----- INPUT DATA -----
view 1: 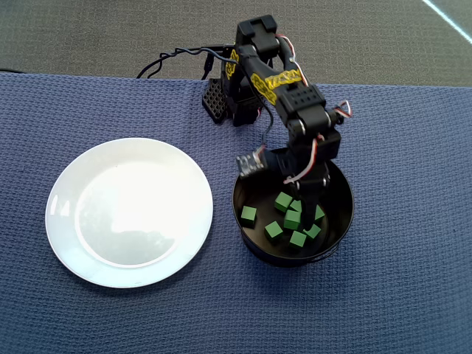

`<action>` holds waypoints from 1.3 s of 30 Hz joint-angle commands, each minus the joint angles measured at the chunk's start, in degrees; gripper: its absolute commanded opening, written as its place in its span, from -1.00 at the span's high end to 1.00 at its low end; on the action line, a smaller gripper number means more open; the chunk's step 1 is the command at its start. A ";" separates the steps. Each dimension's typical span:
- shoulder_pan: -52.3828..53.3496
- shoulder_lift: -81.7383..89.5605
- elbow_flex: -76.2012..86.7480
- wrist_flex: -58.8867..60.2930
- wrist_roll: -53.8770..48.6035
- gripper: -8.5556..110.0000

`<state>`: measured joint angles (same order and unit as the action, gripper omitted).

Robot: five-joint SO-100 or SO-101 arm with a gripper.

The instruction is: Pick up the green cubes from the white plate and place them in the black recipient

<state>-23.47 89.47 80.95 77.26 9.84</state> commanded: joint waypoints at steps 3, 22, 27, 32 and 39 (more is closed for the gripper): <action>5.27 14.68 -8.17 7.29 -3.69 0.44; 35.68 76.20 58.10 -6.15 -16.87 0.86; 35.77 85.78 63.63 1.49 -14.94 0.86; 35.68 85.96 70.05 -0.62 -15.91 0.86; 35.07 86.22 69.96 0.26 -15.29 0.86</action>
<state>11.87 175.34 150.82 77.43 -5.71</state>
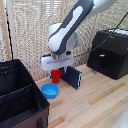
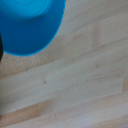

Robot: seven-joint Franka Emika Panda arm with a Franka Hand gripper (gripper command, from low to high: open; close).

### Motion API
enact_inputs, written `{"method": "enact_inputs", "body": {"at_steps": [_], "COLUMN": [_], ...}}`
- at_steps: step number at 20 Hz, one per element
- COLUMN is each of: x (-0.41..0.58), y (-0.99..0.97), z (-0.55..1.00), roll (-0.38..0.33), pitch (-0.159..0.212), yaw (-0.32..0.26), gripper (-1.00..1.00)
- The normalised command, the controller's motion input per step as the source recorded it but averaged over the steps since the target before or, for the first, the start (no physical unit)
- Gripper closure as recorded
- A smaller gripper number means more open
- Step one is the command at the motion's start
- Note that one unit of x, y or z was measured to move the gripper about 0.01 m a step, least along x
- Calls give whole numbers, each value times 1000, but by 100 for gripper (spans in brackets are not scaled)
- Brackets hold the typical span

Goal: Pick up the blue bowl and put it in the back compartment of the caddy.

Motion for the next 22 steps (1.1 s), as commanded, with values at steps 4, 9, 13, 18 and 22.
{"method": "enact_inputs", "body": {"at_steps": [4, 9, 13, 18, 22], "x": [0, 0, 0, 0, 0], "y": [120, 71, 96, 49, 43], "z": [-495, -389, -63, -4, -37], "roll": [-49, -32, -20, -1, -1], "pitch": [5, 1, 2, 1, -7], "yaw": [0, 0, 2, 23, 23], "gripper": [-100, 100, 100, 100, 100]}}
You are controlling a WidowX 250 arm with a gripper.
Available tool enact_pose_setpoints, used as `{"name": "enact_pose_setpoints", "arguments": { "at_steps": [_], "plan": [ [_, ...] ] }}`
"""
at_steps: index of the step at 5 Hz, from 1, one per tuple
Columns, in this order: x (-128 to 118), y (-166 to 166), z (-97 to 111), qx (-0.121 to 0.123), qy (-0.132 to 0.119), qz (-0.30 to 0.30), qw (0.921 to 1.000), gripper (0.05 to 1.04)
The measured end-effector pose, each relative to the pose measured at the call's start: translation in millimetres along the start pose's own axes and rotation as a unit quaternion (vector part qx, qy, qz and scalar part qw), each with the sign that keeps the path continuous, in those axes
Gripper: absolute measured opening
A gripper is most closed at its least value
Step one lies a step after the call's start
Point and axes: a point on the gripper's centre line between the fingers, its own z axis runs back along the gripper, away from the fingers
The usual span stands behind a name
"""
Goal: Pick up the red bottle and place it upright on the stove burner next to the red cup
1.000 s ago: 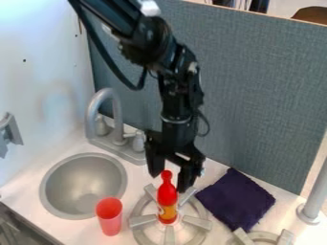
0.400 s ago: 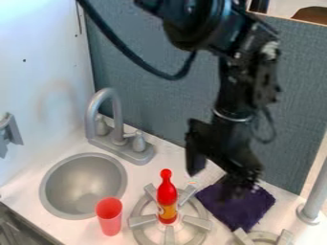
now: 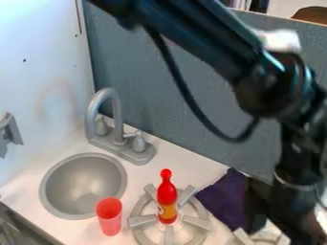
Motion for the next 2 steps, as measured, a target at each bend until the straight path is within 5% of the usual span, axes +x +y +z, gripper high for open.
{"name": "enact_pose_setpoints", "arguments": {
  "at_steps": [2],
  "plan": [
    [27, 11, -47, 0.033, 0.002, 0.011, 0.9994, 1.0]
  ]
}}
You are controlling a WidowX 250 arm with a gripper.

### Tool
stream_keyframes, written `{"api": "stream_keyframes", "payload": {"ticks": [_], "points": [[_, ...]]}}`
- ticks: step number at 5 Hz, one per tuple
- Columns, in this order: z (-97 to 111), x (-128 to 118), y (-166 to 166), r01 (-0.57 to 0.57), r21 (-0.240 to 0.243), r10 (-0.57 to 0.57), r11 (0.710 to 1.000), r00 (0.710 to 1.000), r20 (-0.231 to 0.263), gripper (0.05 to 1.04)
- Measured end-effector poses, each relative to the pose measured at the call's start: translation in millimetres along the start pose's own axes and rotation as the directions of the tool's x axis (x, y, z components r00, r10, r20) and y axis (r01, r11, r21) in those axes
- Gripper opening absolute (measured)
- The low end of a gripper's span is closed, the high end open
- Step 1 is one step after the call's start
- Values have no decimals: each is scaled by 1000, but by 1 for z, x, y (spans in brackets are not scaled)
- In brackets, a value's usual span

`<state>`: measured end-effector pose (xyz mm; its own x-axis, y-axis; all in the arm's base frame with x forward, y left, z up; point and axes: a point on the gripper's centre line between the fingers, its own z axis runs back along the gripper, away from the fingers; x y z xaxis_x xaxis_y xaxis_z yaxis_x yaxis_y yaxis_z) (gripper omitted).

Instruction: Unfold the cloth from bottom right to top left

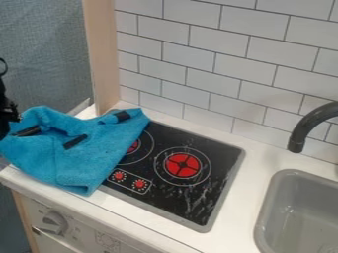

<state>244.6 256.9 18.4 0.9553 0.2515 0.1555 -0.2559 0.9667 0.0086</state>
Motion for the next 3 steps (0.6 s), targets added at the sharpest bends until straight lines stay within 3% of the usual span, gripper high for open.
{"api": "stream_keyframes", "payload": {"ticks": [1,3], "points": [[-5,-4,4,-21,7,21,1000,999,-43,233],[-4,-4,4,-18,22,20,1000,998,-63,791]]}}
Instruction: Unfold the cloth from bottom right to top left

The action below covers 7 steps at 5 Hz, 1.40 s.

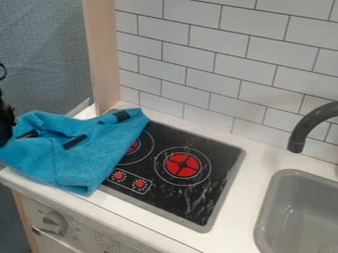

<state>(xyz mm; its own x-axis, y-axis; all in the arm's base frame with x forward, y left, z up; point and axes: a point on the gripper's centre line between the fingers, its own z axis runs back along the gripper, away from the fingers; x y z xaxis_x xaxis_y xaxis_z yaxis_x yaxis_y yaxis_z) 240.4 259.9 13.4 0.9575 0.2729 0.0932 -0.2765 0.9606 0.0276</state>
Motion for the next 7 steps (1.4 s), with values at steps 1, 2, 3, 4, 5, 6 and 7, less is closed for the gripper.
{"api": "stream_keyframes", "payload": {"ticks": [1,2,3,4,5,6,7], "points": [[3,3,0,8,11,-8,1000,1000,-8,1014],[3,3,-5,9,-13,-9,1000,1000,-12,1009],[5,8,-15,44,-32,-44,999,999,-2,999],[29,19,-26,90,-34,-88,995,995,57,999],[48,26,-42,145,-63,-138,987,985,103,999],[57,32,-54,196,-48,-189,979,975,118,999],[57,32,-56,205,-50,-199,977,973,113,999]]}}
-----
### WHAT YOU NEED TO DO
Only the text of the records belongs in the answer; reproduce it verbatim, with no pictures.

### YOUR SOLUTION
view 1: 

`<action>` holds waypoints from 1.3 s of 30 Hz joint-angle commands, each minus the joint angles measured at the chunk's start, in degrees; gripper: its absolute commanded opening, written as its place in its span, from -1.00 at the span's high end to 1.00 at its low end; on the action line, a smaller gripper number means more open; the chunk's step 1 is the command at its start. A ";" separates the steps. Each dimension's typical span:
- shoulder_pan: -52.3828..53.3496
- shoulder_lift: -81.7383..89.5605
- elbow_flex: -76.2012..86.7480
- wrist_flex: -58.8867..60.2930
- wrist_roll: -53.8770..48.6035
- gripper: -8.5556..110.0000

`<state>`: measured joint angles (same order and unit as the action, gripper omitted).

Robot: five-joint SO-100 or SO-101 arm with a gripper.

The instruction is: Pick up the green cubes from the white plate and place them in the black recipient

<state>-23.47 89.47 80.95 77.26 9.84</state> commanded: joint waypoints at steps 3, 22, 27, 32 and 39 (more is closed for the gripper): <action>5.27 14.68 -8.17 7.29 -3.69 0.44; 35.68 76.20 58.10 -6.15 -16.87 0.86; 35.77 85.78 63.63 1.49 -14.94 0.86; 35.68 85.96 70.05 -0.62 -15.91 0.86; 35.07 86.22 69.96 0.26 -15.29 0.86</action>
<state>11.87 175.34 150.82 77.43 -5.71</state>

Robot: seven-joint Franka Emika Panda arm with a Franka Hand gripper (gripper command, from low to high: open; close).

### Motion API
enact_inputs, written `{"method": "enact_inputs", "body": {"at_steps": [_], "COLUMN": [_], ...}}`
- at_steps: step number at 20 Hz, one per element
- COLUMN is each of: x (-0.41..0.58), y (-0.99..0.97), z (-0.55..1.00), roll (-0.38..0.33), pitch (-0.159..0.212), yaw (-0.32..0.26), gripper (-1.00..1.00)
- The normalised command, the controller's motion input per step as the source recorded it but averaged over the steps since the target before or, for the first, the start (no physical unit)
- Gripper closure as recorded
- A smaller gripper number means more open
- Step one is the command at the motion's start
- Note that one unit of x, y or z was measured to move the gripper about 0.01 m a step, least along x
- Calls give whole numbers, each value times 1000, but by 100 for gripper (spans in brackets are not scaled)
- Brackets hold the typical span

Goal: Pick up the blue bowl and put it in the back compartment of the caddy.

Motion for the next 22 steps (1.1 s), as commanded, with values at steps 4, 9, 13, 18 and 22.
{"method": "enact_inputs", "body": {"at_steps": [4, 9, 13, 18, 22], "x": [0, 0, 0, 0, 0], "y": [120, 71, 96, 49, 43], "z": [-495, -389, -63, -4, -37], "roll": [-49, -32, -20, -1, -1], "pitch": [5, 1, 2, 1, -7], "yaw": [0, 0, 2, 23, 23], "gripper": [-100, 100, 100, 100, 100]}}
You are controlling a WidowX 250 arm with a gripper.
Available tool enact_pose_setpoints, used as `{"name": "enact_pose_setpoints", "arguments": { "at_steps": [_], "plan": [ [_, ...] ] }}`
"""
at_steps: index of the step at 5 Hz, from 1, one per tuple
Columns, in this order: x (-128 to 118), y (-166 to 166), z (-97 to 111), qx (-0.121 to 0.123), qy (-0.132 to 0.119), qz (-0.30 to 0.30), qw (0.921 to 1.000), gripper (0.05 to 1.04)
The measured end-effector pose, each relative to the pose measured at the call's start: translation in millimetres along the start pose's own axes and rotation as a unit quaternion (vector part qx, qy, qz and scalar part qw), each with the sign that keeps the path continuous, in those axes
Gripper: absolute measured opening
A gripper is most closed at its least value
Step one lies a step after the call's start
Point and axes: a point on the gripper's centre line between the fingers, its own z axis runs back along the gripper, away from the fingers
The usual span stands behind a name
"""
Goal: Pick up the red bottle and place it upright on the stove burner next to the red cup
1.000 s ago: 
0.400 s ago: 
now: 
Motion for the next 2 steps, as measured, a target at each bend until the straight path is within 5% of the usual span, axes +x +y +z, gripper high for open.
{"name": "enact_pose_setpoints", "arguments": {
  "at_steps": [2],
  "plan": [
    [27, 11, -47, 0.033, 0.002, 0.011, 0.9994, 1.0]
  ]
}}
You are controlling a WidowX 250 arm with a gripper.

### Tool
stream_keyframes, written `{"api": "stream_keyframes", "payload": {"ticks": [_], "points": [[_, ...]]}}`
- ticks: step number at 5 Hz, one per tuple
- Columns, in this order: z (-97 to 111), x (-128 to 118), y (-166 to 166), r01 (-0.57 to 0.57), r21 (-0.240 to 0.243), r10 (-0.57 to 0.57), r11 (0.710 to 1.000), r00 (0.710 to 1.000), r20 (-0.231 to 0.263), gripper (0.05 to 1.04)
- Measured end-effector poses, each relative to the pose measured at the call's start: translation in millimetres along the start pose's own axes and rotation as the directions of the tool's x axis (x, y, z components r00, r10, r20) and y axis (r01, r11, r21) in those axes
- Gripper opening absolute (measured)
- The low end of a gripper's span is closed, the high end open
- Step 1 is one step after the call's start
- Values have no decimals: each is scaled by 1000, but by 1 for z, x, y (spans in brackets are not scaled)
- In brackets, a value's usual span

`<state>`: measured end-effector pose (xyz mm; its own x-axis, y-axis; all in the arm's base frame with x forward, y left, z up; point and axes: a point on the gripper's centre line between the fingers, its own z axis runs back along the gripper, away from the fingers; x y z xaxis_x xaxis_y xaxis_z yaxis_x yaxis_y yaxis_z) (gripper omitted).

Instruction: Unfold the cloth from bottom right to top left


<state>244.6 256.9 18.4 0.9553 0.2515 0.1555 -0.2559 0.9667 0.0086</state>
Motion for the next 3 steps (0.6 s), targets added at the sharpest bends until straight lines stay within 3% of the usual span, gripper high for open.
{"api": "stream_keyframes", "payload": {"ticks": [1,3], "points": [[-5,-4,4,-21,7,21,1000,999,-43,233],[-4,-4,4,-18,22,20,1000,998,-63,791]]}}
Instruction: Unfold the cloth from bottom right to top left

The action below covers 7 steps at 5 Hz, 1.40 s.


<state>(xyz mm; its own x-axis, y-axis; all in the arm's base frame with x forward, y left, z up; point and axes: a point on the gripper's centre line between the fingers, its own z axis runs back along the gripper, away from the fingers; x y z xaxis_x xaxis_y xaxis_z yaxis_x yaxis_y yaxis_z) 240.4 259.9 13.4 0.9575 0.2729 0.0932 -0.2765 0.9606 0.0276</state>
Motion for the next 7 steps (1.4 s), with values at steps 1, 2, 3, 4, 5, 6 and 7, less is closed for the gripper.
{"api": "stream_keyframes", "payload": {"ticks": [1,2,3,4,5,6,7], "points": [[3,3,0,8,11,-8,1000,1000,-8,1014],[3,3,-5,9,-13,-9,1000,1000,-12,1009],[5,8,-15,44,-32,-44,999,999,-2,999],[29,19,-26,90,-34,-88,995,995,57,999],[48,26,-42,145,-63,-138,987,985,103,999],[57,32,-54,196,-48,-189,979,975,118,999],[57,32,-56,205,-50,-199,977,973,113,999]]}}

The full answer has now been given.